Mr. Tulchin has handled high-stakes business litigation for a varied roster of clients. His current clients include Anheuser-Busch, CA, Inc., Eisai Co., InBev, Microsoft, Nippon Steel, Novo Nordisk, Regions Financial, Sandler-O’Neill + Partners, Tower Research, Vornado Realty Trust and Wachovia Corporation.

He is well known for serving as Microsoft’s lead national counsel in that company’s defense of private antitrust damages actions around the country brought by both consumers and competitors. He has won dismissals with prejudice in 20 major antitrust actions against Microsoft, and victories in all seven appeals he has argued for Microsoft in U.S. Courts of Appeals. He has also argued and won appeals for Microsoft in the supreme courts of five states.

Recent Appellate Court Decisions

  • In In Re Computer Associates Class Action Securities Litigation (2d Cir. July 23, 2009), the U.S. Court of Appeals for the Second Circuit affirmed a decision denying motions made by certain CA shareholders under Rule 60(b) of the Federal Rules of Civil Procedure seeking to overturn certain releases. The Court held that the movants lacked standing to bring a Rule 60(b) motion because, among other things, they had been absent class members who had not appeared in the underlying class action or objected in a timely way to the settlement.
  • Johnson v. Microsoft Corp., 834 N.E.2d 791 (Ohio): Ohio Supreme Court affirmed the dismissal with prejudice of this antitrust action against Microsoft. (Mr. Tulchin was lead counsel for Microsoft in this action, as in all the others.)
  • In re South Dakota Microsoft Antitrust Litigation, 707 N.W.2d 85, 2005 SD 113 (S.D.): South Dakota Supreme Court reversed the trial court’s order requiring Microsoft to pay about $2.3 million in attorneys’ fees and expenses to counsel for plaintiffs. The parties subsequently settled for less than half that amount.
  • Aikens v. Microsoft Corp., No. 05-1013 (4th Cir. 2005) (unpublished): U.S. Court of Appeals for the Fourth Circuit affirmed dismissal with prejudice of this action (raising claims under Louisiana law) against Microsoft.
  • On January 17, 2006, the U.S. Supreme Court issued a unanimous decision in Wachovia Bank, N.A. v. Schmidt, 546 U.S. 303 (2006), holding that, for purposes of diversity jurisdiction, a national bank is a citizen only of the state in which its main office is located (not a citizen of every state in which it maintains a branch).

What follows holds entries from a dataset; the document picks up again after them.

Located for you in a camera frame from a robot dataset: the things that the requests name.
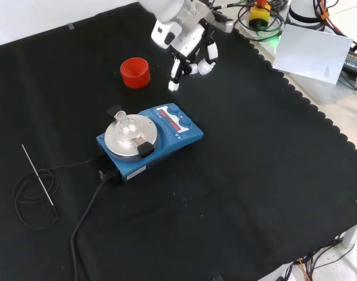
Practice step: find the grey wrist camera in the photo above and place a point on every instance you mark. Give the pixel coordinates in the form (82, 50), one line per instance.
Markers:
(223, 24)

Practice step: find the heater with blue base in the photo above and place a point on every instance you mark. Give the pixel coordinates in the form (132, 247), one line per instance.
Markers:
(154, 137)

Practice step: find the yellow stop button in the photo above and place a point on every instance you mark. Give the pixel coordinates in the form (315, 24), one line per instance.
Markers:
(260, 16)

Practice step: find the thin metal probe rod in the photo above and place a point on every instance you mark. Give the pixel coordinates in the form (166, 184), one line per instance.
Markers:
(37, 175)

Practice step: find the clear round-bottom glass flask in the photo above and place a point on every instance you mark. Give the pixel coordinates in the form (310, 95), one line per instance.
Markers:
(125, 124)

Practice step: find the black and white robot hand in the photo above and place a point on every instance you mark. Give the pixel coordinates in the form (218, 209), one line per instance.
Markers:
(184, 41)

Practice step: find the clear cloth clip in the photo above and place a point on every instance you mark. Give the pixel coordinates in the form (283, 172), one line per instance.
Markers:
(70, 26)

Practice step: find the black bench cloth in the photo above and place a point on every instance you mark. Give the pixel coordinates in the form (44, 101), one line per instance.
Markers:
(225, 175)

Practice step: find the pale board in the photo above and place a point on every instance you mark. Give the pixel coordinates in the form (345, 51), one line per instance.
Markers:
(310, 52)

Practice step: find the black power adapter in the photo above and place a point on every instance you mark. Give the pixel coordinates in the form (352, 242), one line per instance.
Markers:
(354, 61)

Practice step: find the red ribbed plastic holder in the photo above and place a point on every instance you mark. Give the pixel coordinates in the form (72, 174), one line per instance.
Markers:
(135, 73)

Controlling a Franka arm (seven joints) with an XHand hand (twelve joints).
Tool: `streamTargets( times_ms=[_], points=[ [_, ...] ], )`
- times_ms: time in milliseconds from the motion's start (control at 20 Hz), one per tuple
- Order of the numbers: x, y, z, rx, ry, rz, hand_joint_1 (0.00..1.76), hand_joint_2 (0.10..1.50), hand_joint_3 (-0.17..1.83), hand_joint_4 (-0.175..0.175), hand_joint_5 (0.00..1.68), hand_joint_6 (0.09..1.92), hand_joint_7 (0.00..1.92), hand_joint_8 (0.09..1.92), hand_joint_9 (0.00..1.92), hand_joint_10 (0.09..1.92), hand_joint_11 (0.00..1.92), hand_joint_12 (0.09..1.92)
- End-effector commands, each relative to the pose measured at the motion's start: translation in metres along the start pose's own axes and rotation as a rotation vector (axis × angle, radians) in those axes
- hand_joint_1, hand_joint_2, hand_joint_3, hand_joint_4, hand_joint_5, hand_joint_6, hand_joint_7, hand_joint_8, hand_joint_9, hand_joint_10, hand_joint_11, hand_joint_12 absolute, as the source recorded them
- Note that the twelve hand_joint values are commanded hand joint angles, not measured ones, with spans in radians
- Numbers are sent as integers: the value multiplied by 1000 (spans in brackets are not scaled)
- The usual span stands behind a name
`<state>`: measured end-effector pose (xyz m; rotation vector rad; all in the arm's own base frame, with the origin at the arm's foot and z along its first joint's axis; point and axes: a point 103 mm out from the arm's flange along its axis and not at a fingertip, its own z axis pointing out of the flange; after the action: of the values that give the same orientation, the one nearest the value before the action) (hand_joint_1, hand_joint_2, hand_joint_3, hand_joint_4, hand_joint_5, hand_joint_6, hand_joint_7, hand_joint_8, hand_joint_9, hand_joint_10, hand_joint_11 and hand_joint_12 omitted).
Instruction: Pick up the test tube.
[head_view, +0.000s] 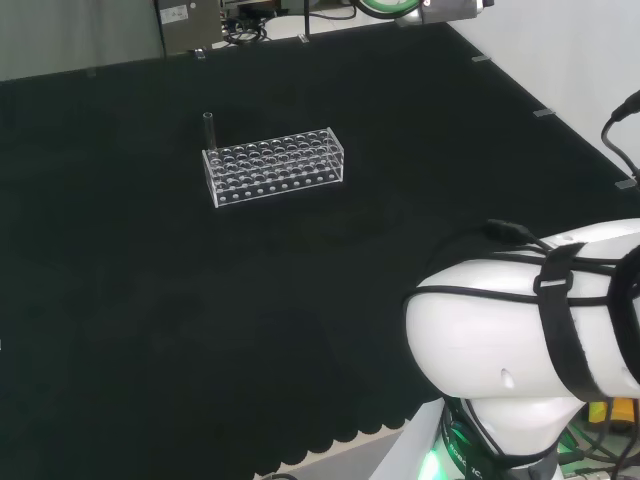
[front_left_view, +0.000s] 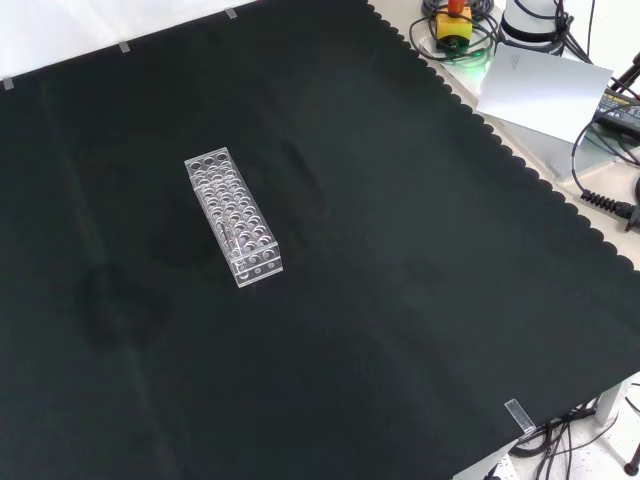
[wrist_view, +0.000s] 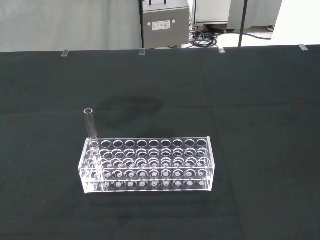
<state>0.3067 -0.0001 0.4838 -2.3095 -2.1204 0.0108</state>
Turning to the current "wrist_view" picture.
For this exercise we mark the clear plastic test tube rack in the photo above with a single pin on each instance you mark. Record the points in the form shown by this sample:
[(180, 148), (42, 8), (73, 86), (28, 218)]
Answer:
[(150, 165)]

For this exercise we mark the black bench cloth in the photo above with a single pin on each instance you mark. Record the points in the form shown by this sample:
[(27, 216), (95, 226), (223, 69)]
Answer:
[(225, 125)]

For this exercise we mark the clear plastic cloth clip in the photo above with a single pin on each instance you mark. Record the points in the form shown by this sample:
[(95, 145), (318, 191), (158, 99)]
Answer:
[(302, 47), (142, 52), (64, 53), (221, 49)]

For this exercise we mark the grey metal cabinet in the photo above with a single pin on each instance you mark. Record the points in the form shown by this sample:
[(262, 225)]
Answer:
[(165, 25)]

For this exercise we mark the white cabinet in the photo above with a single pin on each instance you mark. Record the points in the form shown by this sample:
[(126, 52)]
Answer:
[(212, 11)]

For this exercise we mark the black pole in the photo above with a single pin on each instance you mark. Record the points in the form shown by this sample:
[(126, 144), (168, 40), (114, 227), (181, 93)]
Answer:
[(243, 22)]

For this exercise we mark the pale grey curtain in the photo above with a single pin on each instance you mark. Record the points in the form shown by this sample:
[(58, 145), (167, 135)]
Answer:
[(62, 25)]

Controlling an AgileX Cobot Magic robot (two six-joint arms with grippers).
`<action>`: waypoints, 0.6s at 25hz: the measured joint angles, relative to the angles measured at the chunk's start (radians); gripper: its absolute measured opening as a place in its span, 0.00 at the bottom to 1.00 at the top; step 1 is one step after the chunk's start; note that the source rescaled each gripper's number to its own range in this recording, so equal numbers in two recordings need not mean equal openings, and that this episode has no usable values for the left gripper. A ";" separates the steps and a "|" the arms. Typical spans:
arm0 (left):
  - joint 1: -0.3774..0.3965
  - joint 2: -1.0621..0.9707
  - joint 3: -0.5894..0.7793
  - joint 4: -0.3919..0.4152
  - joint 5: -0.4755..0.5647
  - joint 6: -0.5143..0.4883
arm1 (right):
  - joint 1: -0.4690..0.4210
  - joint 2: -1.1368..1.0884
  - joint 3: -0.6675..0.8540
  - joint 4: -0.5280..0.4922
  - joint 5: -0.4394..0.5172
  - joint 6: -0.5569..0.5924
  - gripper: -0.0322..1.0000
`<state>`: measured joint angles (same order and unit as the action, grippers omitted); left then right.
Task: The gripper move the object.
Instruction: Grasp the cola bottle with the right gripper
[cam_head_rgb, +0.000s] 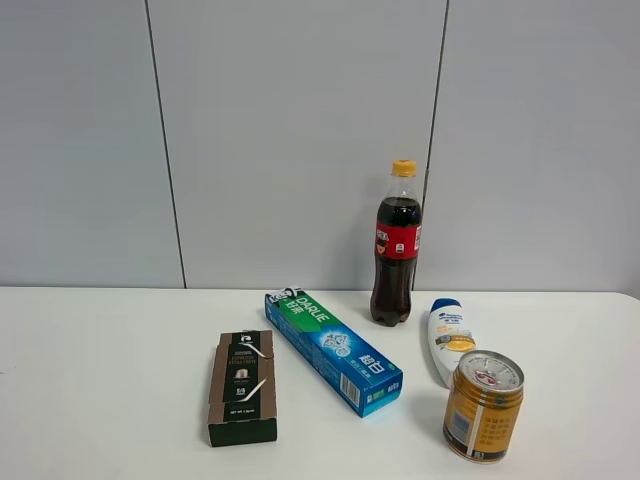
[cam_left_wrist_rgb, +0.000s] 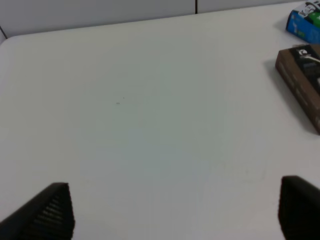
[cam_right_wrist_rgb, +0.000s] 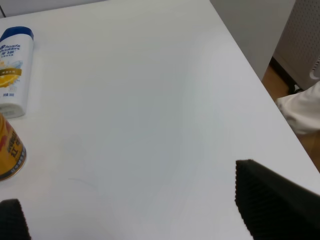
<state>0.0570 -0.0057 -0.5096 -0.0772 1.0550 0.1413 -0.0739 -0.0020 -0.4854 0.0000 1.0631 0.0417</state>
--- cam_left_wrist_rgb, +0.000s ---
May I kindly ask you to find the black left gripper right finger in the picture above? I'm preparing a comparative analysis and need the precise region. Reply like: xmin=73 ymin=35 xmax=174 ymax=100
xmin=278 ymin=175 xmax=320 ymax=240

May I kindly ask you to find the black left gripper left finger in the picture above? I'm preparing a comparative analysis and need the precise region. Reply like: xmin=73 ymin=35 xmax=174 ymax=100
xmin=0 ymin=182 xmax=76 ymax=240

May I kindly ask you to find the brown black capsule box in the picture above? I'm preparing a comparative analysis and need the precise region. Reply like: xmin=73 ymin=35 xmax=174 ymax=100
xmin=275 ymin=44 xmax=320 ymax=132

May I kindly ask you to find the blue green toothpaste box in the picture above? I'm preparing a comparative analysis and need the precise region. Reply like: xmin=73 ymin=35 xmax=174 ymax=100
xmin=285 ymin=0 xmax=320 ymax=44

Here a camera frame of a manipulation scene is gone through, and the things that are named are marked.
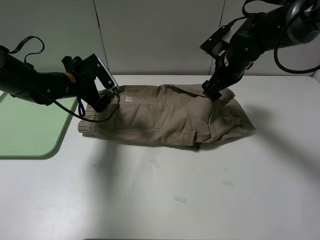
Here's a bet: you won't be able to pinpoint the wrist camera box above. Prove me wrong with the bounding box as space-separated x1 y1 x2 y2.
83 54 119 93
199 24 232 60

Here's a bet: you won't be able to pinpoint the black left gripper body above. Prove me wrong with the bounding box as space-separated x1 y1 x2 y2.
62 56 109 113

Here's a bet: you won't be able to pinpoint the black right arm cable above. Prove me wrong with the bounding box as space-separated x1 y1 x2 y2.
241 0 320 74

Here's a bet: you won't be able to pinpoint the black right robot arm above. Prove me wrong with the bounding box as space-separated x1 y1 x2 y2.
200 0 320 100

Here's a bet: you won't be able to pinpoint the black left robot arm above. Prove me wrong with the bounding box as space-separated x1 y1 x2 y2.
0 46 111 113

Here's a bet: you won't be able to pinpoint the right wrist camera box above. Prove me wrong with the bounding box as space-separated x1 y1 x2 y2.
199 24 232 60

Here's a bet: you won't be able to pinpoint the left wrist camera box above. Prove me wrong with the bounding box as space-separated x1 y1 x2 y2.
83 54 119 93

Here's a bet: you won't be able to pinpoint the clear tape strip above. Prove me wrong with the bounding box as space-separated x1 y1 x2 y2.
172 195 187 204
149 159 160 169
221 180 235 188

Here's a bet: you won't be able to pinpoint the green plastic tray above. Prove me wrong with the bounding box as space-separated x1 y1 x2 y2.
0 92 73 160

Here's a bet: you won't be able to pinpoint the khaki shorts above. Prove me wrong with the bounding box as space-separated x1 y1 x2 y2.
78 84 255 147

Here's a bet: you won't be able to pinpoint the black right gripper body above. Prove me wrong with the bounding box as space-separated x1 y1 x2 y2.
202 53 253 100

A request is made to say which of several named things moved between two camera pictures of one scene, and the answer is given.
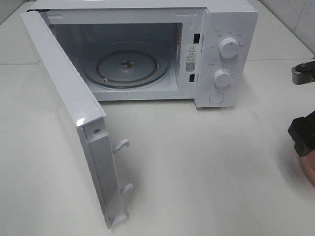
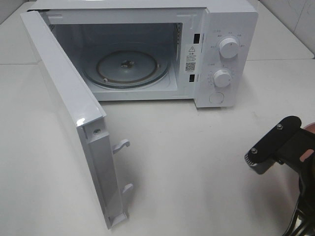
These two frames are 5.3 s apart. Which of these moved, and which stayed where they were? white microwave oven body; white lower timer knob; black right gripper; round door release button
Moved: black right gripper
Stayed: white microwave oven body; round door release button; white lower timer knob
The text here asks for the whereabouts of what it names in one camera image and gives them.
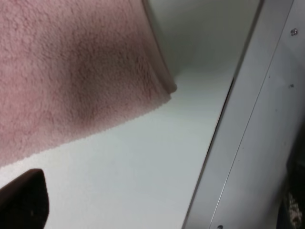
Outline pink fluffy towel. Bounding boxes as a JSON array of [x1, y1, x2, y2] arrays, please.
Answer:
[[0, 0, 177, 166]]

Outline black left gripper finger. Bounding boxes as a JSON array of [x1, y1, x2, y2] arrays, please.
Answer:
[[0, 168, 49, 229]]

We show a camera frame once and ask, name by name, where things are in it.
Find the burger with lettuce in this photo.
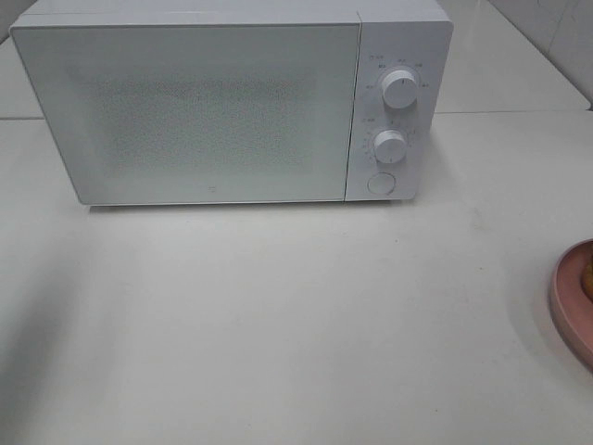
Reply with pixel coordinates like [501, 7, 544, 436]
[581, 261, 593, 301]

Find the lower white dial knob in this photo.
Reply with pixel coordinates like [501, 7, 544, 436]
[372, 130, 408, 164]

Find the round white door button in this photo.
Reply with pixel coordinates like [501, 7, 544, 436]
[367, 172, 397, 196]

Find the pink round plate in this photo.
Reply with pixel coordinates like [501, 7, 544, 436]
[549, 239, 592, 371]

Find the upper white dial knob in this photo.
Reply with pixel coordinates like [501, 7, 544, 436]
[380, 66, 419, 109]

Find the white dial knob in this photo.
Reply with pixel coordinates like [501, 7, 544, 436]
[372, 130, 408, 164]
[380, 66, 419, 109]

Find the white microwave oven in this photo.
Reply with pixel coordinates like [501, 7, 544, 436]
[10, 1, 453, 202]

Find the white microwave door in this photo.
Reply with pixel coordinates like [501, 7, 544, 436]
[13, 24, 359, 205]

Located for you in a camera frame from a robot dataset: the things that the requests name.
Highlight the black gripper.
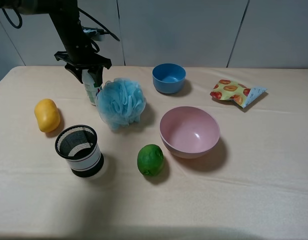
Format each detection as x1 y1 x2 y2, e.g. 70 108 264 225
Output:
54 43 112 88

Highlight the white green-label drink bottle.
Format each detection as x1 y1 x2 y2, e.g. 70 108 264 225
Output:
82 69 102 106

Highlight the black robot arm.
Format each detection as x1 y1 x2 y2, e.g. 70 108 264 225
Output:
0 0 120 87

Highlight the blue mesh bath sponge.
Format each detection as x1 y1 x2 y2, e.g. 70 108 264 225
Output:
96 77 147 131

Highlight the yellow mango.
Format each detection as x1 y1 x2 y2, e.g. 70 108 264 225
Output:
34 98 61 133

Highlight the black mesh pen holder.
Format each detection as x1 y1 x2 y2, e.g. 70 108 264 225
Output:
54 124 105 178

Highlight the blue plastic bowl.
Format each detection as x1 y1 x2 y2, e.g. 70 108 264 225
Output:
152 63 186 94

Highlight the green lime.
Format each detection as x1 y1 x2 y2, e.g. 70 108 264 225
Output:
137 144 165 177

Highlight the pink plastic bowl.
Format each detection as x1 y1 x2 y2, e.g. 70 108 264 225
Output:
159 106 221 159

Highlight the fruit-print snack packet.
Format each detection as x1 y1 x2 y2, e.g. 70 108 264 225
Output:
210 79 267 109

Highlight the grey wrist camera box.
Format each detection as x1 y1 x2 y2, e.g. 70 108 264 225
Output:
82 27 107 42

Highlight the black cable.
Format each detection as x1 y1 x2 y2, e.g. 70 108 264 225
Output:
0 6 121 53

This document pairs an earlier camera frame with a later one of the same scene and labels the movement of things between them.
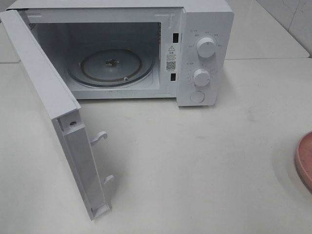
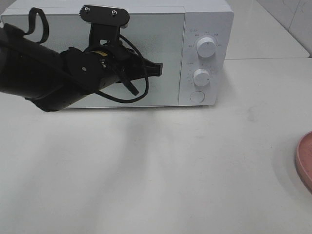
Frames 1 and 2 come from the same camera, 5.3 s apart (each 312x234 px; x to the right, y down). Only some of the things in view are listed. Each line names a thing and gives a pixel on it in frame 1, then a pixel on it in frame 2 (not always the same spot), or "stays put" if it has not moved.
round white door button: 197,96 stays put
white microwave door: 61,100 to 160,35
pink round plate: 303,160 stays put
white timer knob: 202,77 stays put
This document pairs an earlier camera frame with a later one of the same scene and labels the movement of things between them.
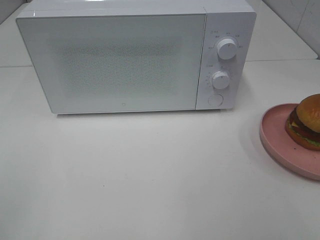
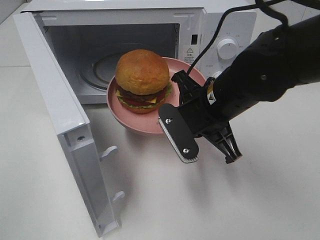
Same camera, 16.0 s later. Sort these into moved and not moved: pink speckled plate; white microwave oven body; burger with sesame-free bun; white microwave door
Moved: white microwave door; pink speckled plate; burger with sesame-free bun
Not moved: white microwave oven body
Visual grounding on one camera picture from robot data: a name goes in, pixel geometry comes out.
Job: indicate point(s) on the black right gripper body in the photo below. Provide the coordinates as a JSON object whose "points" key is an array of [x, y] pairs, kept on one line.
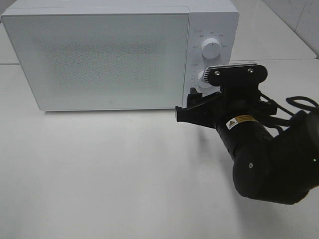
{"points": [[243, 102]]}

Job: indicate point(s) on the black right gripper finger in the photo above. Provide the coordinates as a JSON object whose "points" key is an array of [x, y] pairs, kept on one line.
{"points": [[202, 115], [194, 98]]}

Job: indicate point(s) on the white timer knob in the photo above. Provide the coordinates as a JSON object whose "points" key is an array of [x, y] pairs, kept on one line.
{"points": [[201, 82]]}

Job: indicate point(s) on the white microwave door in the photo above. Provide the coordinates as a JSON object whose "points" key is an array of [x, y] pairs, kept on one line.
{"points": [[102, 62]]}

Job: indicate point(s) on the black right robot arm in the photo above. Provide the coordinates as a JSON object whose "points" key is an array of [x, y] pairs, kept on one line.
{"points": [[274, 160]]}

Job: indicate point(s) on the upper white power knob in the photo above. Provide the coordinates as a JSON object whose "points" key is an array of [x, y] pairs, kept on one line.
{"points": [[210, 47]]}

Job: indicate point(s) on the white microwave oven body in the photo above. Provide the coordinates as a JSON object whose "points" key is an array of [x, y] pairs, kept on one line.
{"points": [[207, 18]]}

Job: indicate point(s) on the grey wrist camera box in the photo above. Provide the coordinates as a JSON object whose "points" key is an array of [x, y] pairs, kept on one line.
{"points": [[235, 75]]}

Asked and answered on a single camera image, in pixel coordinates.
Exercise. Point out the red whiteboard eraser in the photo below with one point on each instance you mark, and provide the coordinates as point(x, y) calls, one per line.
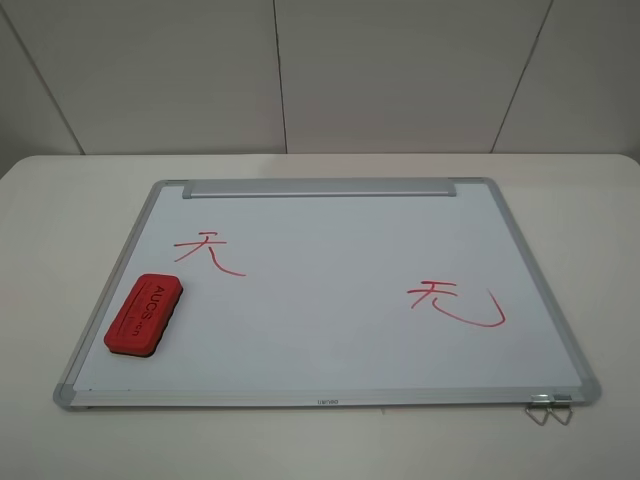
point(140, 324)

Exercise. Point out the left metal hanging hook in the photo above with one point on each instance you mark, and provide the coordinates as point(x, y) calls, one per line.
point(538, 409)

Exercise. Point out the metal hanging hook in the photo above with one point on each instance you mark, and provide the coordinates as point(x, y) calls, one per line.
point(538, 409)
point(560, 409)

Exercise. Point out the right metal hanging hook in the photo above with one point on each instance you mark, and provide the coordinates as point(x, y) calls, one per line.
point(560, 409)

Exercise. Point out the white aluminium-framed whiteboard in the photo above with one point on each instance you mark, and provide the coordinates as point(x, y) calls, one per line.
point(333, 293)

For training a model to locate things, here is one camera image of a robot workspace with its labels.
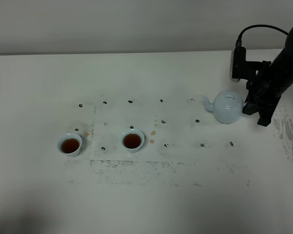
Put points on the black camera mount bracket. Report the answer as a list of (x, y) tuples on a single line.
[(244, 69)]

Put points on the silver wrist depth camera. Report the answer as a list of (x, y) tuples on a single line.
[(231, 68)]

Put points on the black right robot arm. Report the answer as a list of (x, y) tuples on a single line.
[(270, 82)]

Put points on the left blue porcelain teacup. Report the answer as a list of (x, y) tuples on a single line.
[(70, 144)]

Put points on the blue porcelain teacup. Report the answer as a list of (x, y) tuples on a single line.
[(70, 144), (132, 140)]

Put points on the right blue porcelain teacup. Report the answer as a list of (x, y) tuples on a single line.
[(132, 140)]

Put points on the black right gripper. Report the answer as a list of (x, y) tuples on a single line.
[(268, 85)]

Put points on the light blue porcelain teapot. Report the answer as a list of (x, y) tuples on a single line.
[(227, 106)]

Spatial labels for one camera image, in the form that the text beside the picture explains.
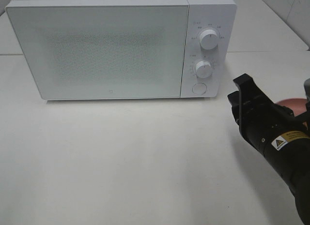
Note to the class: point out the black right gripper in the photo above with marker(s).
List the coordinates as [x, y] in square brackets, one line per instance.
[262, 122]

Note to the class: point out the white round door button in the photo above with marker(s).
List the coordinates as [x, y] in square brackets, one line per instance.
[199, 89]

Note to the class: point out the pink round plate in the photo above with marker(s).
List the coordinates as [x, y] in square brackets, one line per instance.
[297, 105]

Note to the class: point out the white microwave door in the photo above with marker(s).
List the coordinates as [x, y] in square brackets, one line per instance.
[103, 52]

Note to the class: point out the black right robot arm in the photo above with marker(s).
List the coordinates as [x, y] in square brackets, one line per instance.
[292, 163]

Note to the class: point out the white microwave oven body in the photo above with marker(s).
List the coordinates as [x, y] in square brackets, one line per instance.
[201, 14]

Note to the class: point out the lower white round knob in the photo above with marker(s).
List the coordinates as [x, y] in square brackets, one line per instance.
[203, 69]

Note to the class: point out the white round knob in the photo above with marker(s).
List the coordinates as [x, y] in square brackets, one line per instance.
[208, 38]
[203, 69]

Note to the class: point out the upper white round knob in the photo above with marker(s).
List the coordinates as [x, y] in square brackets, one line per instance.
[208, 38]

Mr. Tulchin represented The Clearing House Association L.L.C., which submitted an amicus brief in support of Wachovia. In reversing, the Supreme Court accepted The Clearing House’s arguments in their entirety.
  • Comes v. Microsoft Corp., 709 N.W.2d 114 (Iowa 2006): On January 27, 2006, the Supreme Court of Iowa unanimously reversed an order granting plaintiffs’ motion to apply the doctrine of offensive collateral estoppel to 352 of 412 findings of fact entered in a prior action. Mr. Tulchin was wholly successful in obtaining this reversal. He was then lead trial counsel for Microsoft in the three-month trial that followed. The matter settled to Microsoft’s satisfaction in February 2007.
  • In Deiter v. Microsoft Corp., the Court of Appeals for the Fourth Circuit affirmed a district court decision denying class certification to a putative class of business customers who were direct purchasers. 436 F.3d 461 (4th Cir. 2006).
  • In Kloth v. Microsoft Corp., the Court of Appeals for the Fourth Circuit unanimously affirmed a judgment dismissing legal and equitable claims under federal law by a putative class of tens of millions of indirect purchasers of Microsoft software. 444 F.3d 312 (4th Cir. 2006).
  • In October 2006, the Delaware Supreme Court, in Stone v. Ritter, 911 A.2d 362 (Del. 2006), issued a precedent-setting decision affirming the dismissal with prejudice of a shareholder derivative action alleging that the directors violated their fiduciary duties by failing to ensure AmSouth’s compliance with the Bank Secrecy Act. The decision sets high hurdles for plaintiffs attempting to assign blame to corporate directors. Mr. Tulchin obtained the dismissal from the Delaware Court of Chancery and argued the appeal before the Delaware Supreme Court.
  • In Shared Communications Services v. Goldman, Sachs & Co., the Appellate Division, First Department on March 17, 2007 unanimously affirmed the dismissal as time-barred of a claim for tortious interference with contract against S&C client Goldman, Sachs & Co. 832 N.Y.S.2d 32 (N.Y. App. Div. 2007).
  • Novell, Inc. v. Microsoft Corp., 505 F.3d 302 (4th Cir. 2007): In an antitrust suit, the Fourth Circuit affirmed the district court’s dismissal of all but Counts I and VI of plaintiff’s complaint but also upheld the district court’s refusal to dismiss those two counts.
  • In November 2007, the U.S. Court of Appeals for the Fourth Circuit affirmed a decision by the U.S. District Court for the District of Maryland dismissing antitrust claims against Microsoft brought by GO Computer, on the grounds that GO’s claims were barred by the statute of limitations. GO Computer, Inc. v. Microsoft Corp., No. 06-2278, 508 F.3d 170 (4th Cir. 2007).
  • In Cox, et al. v. Microsoft Corporation, the Appellate Division, First Department on February 5, 2008 unanimously affirmed a decision by the trial court granting final approval to a proposed settlement of a class action against S&C client Microsoft over an objection challenging the scope of the release provided for in the settlement agreement. 850 N.Y.S.2d 103 (1st Dep’t 2008).
  • In June 2008, the New York Court of Appeals denied a motion seeking leave to appeal by an objector to a settlement between Microsoft and a certified class of indirect purchasers of Microsoft software in the state of New York. The order effectively brought to an end the New York class action litigation against Microsoft.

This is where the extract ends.